▶ **ASSIGNMENT**: Among the entries that follow, how many lines contain the string "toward"? Write the number alone.

RECORD EXCERPTS section start

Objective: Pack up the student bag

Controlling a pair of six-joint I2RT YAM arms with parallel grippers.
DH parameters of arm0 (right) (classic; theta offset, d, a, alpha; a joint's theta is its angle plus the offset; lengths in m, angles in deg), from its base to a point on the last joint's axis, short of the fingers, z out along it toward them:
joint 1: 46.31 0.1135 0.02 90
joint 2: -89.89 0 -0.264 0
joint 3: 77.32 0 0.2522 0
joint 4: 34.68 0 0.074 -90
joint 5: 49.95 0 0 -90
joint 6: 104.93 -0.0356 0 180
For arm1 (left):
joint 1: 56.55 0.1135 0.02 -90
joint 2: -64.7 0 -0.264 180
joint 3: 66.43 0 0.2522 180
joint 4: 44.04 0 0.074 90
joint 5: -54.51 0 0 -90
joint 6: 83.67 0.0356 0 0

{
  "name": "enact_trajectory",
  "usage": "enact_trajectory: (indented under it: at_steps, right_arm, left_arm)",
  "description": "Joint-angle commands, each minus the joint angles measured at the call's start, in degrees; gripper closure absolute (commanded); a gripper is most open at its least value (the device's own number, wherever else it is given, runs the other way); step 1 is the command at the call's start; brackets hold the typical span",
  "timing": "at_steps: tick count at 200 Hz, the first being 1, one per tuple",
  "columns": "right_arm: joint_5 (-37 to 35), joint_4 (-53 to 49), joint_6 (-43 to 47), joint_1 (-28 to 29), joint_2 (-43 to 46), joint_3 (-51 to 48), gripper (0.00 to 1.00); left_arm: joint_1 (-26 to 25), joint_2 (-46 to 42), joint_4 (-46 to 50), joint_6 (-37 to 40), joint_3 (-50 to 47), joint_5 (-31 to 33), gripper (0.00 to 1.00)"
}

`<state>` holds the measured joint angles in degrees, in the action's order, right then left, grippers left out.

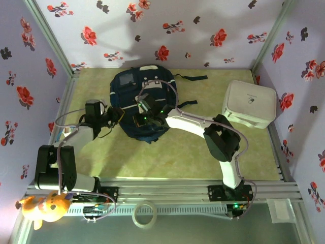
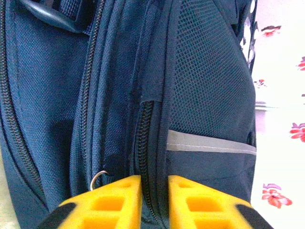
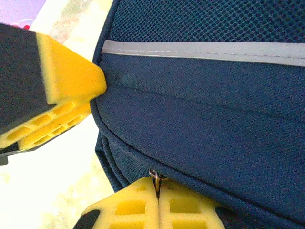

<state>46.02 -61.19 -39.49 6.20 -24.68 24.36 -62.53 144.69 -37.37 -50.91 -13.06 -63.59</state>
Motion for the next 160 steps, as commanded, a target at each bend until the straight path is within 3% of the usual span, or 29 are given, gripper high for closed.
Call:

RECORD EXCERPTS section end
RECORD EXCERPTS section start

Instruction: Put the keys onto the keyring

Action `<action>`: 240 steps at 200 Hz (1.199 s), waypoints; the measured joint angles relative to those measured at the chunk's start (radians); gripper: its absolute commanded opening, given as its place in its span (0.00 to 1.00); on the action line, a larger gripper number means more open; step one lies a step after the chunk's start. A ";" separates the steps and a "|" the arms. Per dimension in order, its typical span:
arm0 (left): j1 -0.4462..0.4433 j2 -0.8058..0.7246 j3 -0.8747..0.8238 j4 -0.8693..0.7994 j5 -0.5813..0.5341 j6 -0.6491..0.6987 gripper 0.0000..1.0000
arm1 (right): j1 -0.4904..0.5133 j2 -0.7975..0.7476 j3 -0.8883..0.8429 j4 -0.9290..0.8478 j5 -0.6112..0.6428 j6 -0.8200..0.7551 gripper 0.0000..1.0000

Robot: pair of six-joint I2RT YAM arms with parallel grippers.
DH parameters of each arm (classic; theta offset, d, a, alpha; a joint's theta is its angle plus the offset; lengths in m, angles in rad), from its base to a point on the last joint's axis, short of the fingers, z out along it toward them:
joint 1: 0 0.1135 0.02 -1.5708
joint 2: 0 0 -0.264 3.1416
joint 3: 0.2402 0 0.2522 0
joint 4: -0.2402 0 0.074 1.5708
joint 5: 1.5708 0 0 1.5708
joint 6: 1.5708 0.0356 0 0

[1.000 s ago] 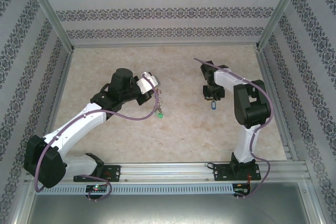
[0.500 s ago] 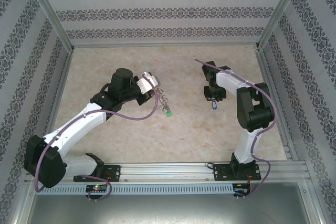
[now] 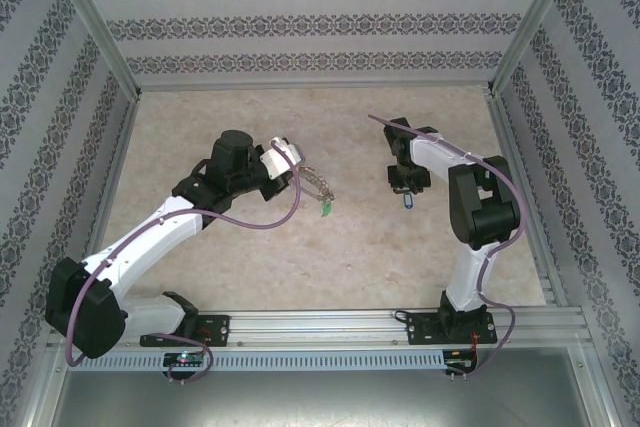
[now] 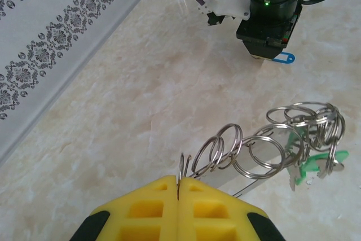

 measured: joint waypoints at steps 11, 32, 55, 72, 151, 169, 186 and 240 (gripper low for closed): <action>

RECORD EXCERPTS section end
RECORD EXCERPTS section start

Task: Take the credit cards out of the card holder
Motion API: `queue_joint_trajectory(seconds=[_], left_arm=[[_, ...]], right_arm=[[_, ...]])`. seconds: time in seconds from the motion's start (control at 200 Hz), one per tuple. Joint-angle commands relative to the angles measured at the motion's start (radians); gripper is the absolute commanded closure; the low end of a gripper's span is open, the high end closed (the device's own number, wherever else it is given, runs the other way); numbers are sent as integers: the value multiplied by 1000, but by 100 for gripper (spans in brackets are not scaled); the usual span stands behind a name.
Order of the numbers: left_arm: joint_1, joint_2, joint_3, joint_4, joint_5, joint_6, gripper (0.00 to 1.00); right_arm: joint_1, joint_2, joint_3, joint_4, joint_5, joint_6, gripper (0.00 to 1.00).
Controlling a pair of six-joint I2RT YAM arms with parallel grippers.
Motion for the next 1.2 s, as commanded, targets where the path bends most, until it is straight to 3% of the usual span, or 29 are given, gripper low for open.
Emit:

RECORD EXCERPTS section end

▶ **FINISHED TASK**: 2